### [Task requirements]
From the data underneath, reproduce exactly the stretch that begins at the line with "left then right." and ends after the line with "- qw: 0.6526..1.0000".

** Information provided follows **

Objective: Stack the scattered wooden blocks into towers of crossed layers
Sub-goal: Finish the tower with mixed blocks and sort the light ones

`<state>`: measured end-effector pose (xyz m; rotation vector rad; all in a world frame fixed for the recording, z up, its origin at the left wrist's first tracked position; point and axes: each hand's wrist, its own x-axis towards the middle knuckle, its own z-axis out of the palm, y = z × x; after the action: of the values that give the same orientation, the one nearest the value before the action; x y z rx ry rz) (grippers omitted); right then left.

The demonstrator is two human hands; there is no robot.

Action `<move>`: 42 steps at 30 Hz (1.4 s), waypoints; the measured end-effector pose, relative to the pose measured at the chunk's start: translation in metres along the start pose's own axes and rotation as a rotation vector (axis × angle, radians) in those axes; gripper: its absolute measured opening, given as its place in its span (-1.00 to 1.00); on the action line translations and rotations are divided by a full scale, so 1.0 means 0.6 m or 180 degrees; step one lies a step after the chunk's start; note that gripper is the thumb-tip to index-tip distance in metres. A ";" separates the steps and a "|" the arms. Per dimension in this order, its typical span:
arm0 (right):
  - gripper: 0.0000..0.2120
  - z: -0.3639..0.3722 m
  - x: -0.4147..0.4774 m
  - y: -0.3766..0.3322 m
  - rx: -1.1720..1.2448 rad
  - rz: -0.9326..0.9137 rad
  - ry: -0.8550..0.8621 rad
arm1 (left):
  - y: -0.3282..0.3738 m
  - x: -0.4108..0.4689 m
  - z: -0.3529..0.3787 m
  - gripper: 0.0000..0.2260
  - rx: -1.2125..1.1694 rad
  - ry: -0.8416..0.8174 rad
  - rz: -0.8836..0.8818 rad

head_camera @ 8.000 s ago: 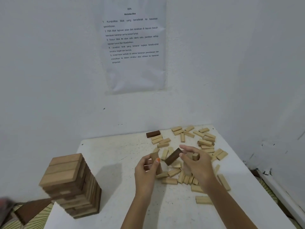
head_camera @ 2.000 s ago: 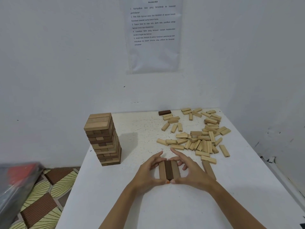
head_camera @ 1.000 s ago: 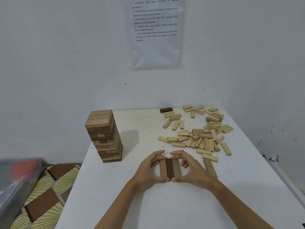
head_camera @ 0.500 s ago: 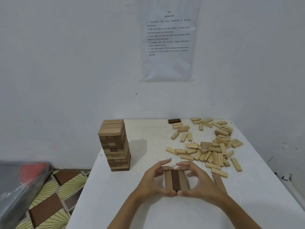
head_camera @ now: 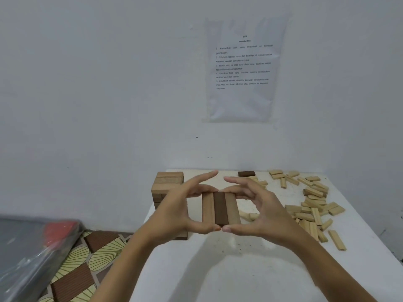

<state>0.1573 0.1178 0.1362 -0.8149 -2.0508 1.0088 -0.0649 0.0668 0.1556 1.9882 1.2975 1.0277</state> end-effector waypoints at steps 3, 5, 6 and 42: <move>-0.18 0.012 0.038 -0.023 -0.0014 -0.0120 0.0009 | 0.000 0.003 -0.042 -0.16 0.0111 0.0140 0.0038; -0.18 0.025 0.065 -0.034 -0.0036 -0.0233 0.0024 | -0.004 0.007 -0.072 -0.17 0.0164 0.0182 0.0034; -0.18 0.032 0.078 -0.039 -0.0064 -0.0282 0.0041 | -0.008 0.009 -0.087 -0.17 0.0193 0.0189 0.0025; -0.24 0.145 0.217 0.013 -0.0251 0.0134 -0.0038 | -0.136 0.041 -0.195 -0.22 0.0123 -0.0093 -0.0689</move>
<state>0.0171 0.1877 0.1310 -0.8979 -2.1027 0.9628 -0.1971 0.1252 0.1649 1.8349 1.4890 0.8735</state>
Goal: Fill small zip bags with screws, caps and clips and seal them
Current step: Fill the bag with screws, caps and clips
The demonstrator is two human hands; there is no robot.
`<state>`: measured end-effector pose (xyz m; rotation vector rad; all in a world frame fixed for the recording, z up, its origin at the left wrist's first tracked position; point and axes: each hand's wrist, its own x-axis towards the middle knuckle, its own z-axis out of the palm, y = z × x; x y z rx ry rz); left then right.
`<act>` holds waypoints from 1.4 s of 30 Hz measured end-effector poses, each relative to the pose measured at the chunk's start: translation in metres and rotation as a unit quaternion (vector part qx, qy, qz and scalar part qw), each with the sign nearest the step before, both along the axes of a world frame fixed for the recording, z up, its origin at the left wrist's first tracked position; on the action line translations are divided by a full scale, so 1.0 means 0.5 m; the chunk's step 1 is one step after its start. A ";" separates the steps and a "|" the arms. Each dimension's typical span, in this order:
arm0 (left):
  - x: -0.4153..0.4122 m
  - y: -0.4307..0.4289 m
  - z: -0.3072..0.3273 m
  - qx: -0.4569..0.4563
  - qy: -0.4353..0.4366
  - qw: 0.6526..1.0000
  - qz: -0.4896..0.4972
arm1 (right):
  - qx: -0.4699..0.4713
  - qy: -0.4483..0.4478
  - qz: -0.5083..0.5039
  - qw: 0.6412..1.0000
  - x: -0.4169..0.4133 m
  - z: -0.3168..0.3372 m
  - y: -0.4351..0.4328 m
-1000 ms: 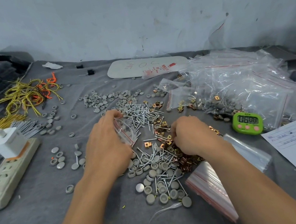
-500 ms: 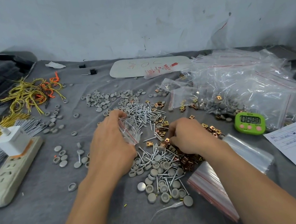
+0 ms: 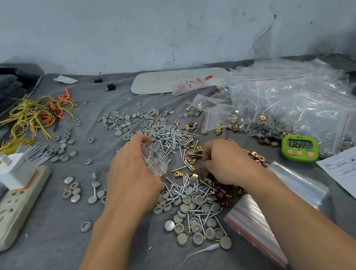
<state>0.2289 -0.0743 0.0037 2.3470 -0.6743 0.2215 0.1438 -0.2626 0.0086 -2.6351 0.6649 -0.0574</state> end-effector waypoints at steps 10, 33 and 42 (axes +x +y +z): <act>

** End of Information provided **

### [Exercise solution]
`<state>`: measured end-effector pose (xyz m; rotation vector rad; all in a world frame fixed for the recording, z up, its origin at the left wrist's first tracked position; point and axes: each hand's wrist, its own x-axis towards the middle knuckle, its own z-axis out of the palm, y = z × x; x y z rx ry rz); left then right.
`<act>` holds waypoints from 1.4 s of 30 Hz measured end-effector poses, each relative to the pose measured at the chunk's start: translation in metres and rotation as a unit quaternion (vector part qx, qy, qz and scalar part qw), each with the sign nearest the step before, both along the axes of a world frame fixed for the recording, z up, its origin at the left wrist's first tracked position; on the action line translations are divided by a full scale, so 1.0 means 0.5 m; the chunk's step 1 is one step after its start. A ";" separates the steps and a "|" the arms. Each dimension's typical span, in this order:
arm0 (left):
  - x: -0.4153..0.4122 m
  - y: -0.4307..0.4289 m
  - z: -0.3072..0.3273 m
  - qx: -0.4569..0.4563
  - qy: -0.4353..0.4366
  - qw: 0.6526..1.0000

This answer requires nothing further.